Having a time of it keeping his daughter locked in, Sir Jealous in act 4 bemoans the lot of fathers of teenage daughters. But predictably, the marriage of Isabinda and Charles takes place, as does that of Sir George and Miranda. After the fathers argue, Sir Francis exits with “Confound you all.” Sir Jealous, however, becomes genial and generous, even asking Marplot to forgive his pummeling of him. It is Sir Jealous who suggests a toast and utters the final triplet of advice to parents not to interfere with their children's love but rather “submit that Care to Providence above.” The reference is a throwaway line; Centlivre is simply fleshing out a rhyme, not making a philosophical statement. Her plays have little intellectualizing; values in them lie elsewhere. In allusions to gods, fate, providence, and such, she is merely perfunctory; there is no dramatic development or re-use of them.

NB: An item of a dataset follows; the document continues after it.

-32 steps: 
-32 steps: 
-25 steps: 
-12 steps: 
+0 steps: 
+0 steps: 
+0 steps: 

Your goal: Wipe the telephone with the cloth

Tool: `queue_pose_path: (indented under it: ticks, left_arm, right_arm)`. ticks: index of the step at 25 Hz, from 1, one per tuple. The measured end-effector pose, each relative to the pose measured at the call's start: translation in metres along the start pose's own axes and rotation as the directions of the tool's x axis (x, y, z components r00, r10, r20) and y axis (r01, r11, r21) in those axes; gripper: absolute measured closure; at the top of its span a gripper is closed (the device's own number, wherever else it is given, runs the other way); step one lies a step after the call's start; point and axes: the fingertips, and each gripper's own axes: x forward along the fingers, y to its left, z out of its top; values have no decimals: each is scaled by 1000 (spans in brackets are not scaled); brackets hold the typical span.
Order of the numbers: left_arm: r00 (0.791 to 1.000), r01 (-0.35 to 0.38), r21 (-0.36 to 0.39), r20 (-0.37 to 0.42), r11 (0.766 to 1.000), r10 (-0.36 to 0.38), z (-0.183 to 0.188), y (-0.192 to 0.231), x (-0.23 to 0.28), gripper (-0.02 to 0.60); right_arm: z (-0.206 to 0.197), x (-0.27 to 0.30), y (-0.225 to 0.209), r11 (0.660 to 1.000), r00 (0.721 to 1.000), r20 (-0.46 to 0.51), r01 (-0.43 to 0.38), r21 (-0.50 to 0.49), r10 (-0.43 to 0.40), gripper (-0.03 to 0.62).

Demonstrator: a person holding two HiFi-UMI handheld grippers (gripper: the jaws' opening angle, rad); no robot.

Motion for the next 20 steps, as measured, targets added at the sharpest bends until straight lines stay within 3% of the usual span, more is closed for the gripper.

While she refers to the religious, political, and scientific concerns of her day, she never loses sight of what she is about as comic dramatist.
Even though much in her work concerns love and marriage, her treatment of both is realistic, clear-eyed, unsentimental. Katherine M. Rogers is accurate in noting that Centlivre's plays are “notably unsentimental for her period.”8 Lip-service is paid at times to virtuous thoughts and actions, but such passages occur because of the requirements of characterization and a concession to the times. She is not unlike her intimate friend George Farquhar in this regard. Richard Steele was also her friend and mentor, but she, unlike him, never did “introduce a joy too exquisite for laughter” (Preface, The Conscious Lovers, 1722). Farquhar was much more congenial as a dramatic theorist and practitioner. Many years ago, Allardyce Nicoll pointed out the incompatibility of sentiment and intrigue.
Her sixth comedy in five years, Love at a Venture (1706) presents a blocking father to a son and another to a daughter as well as discord in a couple wretchedly married. Aside from these slight variations on the marital configurations depicted in earlier plays, this one has an interesting application of the divorce law to parent and daughter rather than husband and wife. Camilla's cousin Beliza says, “'Tis an unjust Prerogative Parents have got, from which I see no deliverance without an Act of Parliament.” At the end of the play Beliza will marry Sir William if he will just “Leave … Spanish Airs—and put the true English Husband on, that is the only way to have a Virtuous Wife.” Allusions to Spain in several of her plays are most often comic hits at English life. By contrast, Centlivre's allusions to things French are intended as political, social satire of the French. Although a writer of intrigue plays, she does not write Spanish intrigue, at least not in the manner of English playwrights of the early seventeenth century or those of the 1660s. The mixed farce-intrigues of Aphra Behn in the 1670s are more Centlivre's practice. Her allusions within those plots, however, are understandably influenced by developments after Behn's time: the rise of a more bourgeois, Whig sensibility; pressure for the reformation of “manners” in drama; the War of the Spanish Succession; and the movement for more serious attention to women's rights. Although three of her plays are set in Lisbon, one on the island of Cosgar, and three in either Sicily or Italy (the remainder in England), all are “Englished.”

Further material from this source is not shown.